On Monday, his administration approved the reopening of beaches in the Orange County cities of Laguna Beach and San Clemente. The state Natural Resources Agency said the cities submitted plans with measures to avoid overcrowding and enable physical distancing.

The approvals came days after Newsom ordered all Orange County beaches closed because of large crowds that flocked there during a heat wave late last month. Some people still tried to go to the off-limits beaches this past weekend.

Newport Beach city spokesman John Pope said lifeguards and police officers asked more than 2,500 people to leave. Huntington Beach police said people were cooperating.

In northeast California, Modoc County Sheriff Tex Dowdy said the zero confirmed cases of COVID-19 among the county’s 9,000 residents was a deciding factor in allowing a “staged, safe” reopening last Friday.

Yuba and Sutter counties, north of Sacramento, are much bigger with a combined population of about 175,000 people — many of whom commute to jobs in the capital region. The counties have seen 50 confirmed cases of the disease and three deaths.
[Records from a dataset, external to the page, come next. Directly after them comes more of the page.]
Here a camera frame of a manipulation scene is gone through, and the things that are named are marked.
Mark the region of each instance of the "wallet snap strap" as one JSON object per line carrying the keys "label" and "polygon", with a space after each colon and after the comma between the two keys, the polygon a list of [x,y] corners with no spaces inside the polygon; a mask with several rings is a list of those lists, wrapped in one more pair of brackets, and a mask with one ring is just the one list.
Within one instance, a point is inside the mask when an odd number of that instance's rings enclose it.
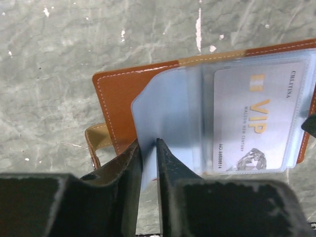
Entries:
{"label": "wallet snap strap", "polygon": [[93,125],[84,132],[84,135],[91,155],[93,169],[98,169],[101,167],[101,163],[96,151],[112,145],[107,125],[106,123]]}

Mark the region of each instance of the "stone floor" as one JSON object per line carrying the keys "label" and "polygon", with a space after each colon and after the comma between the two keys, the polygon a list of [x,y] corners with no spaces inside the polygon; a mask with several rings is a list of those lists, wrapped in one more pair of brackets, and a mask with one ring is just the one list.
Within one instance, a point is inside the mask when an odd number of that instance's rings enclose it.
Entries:
{"label": "stone floor", "polygon": [[[0,172],[92,170],[83,132],[104,121],[96,71],[313,38],[315,20],[314,0],[1,0]],[[315,144],[302,164],[269,175],[291,186],[309,221]],[[137,232],[159,232],[154,182]]]}

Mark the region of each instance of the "brown leather wallet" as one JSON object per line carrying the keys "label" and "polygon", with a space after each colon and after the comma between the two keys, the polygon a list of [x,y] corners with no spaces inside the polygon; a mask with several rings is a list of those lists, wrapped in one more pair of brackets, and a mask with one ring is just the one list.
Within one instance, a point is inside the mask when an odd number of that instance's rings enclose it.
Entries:
{"label": "brown leather wallet", "polygon": [[[116,154],[119,155],[136,139],[136,130],[130,108],[131,103],[158,73],[182,66],[308,48],[316,48],[316,39],[193,56],[176,61],[96,73],[93,75],[93,84],[106,122],[94,125],[85,132],[94,167],[100,167],[100,161],[95,153],[97,149],[113,144]],[[315,104],[316,92],[314,91],[310,113],[315,112]],[[297,163],[304,160],[308,138],[309,135],[305,132]]]}

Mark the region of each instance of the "gray marble surface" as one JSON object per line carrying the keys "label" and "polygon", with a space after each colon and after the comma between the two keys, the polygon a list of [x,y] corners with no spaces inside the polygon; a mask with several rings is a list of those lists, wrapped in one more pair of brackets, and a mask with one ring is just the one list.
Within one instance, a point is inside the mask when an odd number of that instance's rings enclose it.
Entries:
{"label": "gray marble surface", "polygon": [[[92,170],[83,132],[104,121],[96,71],[312,38],[315,20],[314,0],[1,0],[0,172]],[[315,144],[302,164],[268,176],[291,186],[310,221]],[[137,232],[159,232],[155,182]]]}

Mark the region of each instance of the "card holder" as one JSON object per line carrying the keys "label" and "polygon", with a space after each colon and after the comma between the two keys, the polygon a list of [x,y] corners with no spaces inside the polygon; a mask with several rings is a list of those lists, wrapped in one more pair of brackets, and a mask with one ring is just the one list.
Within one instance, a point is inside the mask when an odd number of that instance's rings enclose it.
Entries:
{"label": "card holder", "polygon": [[131,106],[144,158],[143,187],[157,175],[157,138],[197,174],[293,168],[315,65],[316,51],[310,49],[157,74]]}

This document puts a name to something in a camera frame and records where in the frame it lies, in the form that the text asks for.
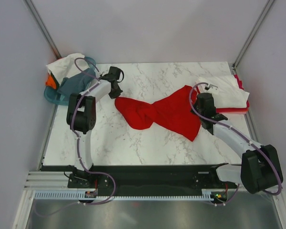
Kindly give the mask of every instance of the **white table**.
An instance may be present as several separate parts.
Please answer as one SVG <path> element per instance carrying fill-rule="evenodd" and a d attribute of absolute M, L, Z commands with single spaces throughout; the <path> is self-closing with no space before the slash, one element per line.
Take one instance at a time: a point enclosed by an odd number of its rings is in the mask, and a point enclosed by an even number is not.
<path fill-rule="evenodd" d="M 121 96 L 148 103 L 163 99 L 184 85 L 193 86 L 199 76 L 231 74 L 226 62 L 98 64 L 107 73 L 117 66 L 125 73 Z M 66 123 L 67 107 L 59 106 L 46 148 L 44 166 L 74 165 L 75 141 Z M 223 141 L 200 128 L 191 142 L 157 124 L 134 130 L 105 96 L 96 105 L 97 122 L 91 151 L 95 165 L 180 165 L 240 163 L 239 156 Z M 227 114 L 233 126 L 249 131 L 242 114 Z"/>

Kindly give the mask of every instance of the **folded red cloth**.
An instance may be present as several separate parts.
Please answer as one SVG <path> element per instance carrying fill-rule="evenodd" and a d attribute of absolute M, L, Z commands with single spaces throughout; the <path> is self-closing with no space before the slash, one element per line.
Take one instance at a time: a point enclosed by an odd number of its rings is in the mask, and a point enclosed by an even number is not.
<path fill-rule="evenodd" d="M 118 97 L 114 104 L 133 129 L 144 130 L 155 122 L 194 141 L 201 123 L 199 117 L 191 113 L 189 103 L 191 88 L 186 85 L 153 104 L 124 97 Z M 196 91 L 192 95 L 192 101 L 195 100 Z"/>

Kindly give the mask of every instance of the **folded white cloth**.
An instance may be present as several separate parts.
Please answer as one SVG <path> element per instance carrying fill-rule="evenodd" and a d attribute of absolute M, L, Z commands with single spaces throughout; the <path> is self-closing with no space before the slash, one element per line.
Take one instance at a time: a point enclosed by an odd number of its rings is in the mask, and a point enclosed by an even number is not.
<path fill-rule="evenodd" d="M 198 86 L 200 92 L 211 93 L 214 98 L 216 108 L 245 108 L 249 93 L 240 89 L 237 80 L 233 75 L 199 77 L 198 82 L 206 82 L 205 85 Z"/>
<path fill-rule="evenodd" d="M 85 56 L 81 53 L 73 53 L 69 56 L 61 58 L 53 63 L 47 65 L 48 73 L 52 73 L 59 84 L 62 83 L 62 80 L 67 77 L 71 78 L 79 74 L 81 71 L 74 64 L 74 60 L 78 57 L 84 58 Z M 89 68 L 85 60 L 77 60 L 77 65 L 83 71 Z"/>

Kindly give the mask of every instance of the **white wall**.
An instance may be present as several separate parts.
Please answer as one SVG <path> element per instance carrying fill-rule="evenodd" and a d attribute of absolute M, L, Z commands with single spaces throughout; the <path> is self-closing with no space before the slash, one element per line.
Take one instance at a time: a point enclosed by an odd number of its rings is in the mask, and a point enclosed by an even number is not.
<path fill-rule="evenodd" d="M 286 190 L 286 0 L 276 1 L 237 71 L 258 137 L 277 148 Z"/>
<path fill-rule="evenodd" d="M 22 0 L 0 0 L 0 229 L 12 226 L 35 169 L 52 106 L 43 98 L 54 56 Z"/>
<path fill-rule="evenodd" d="M 234 62 L 267 0 L 32 0 L 62 56 Z"/>

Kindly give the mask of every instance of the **gray floor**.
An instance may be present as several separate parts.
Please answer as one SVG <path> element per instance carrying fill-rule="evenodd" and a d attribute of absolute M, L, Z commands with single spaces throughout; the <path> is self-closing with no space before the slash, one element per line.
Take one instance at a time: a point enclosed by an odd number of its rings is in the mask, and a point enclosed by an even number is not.
<path fill-rule="evenodd" d="M 71 201 L 38 200 L 36 210 L 51 213 Z M 239 192 L 225 207 L 197 201 L 112 201 L 74 205 L 53 216 L 29 219 L 32 229 L 281 229 L 272 198 Z"/>
Jesse Villicana, owner of Cool Hand Luke’s steakhouse in Yuba City, said 25 employees who were laid off returned to work Sunday to help prepare for the reopening. He was eager to welcome customers back into the bar and dining room but wary of the slow return to business as usual. Customers must sit a booth apart, meaning he can only fill half of the restaurant.

For the vast majority of people, coronavirus causes mild or moderate symptoms. For some, especially older adults and people with existing health problems, it can cause more severe illness, including pneumonia, and death. The virus can be spread in close quarters by people who don’t know they’ve contracted it.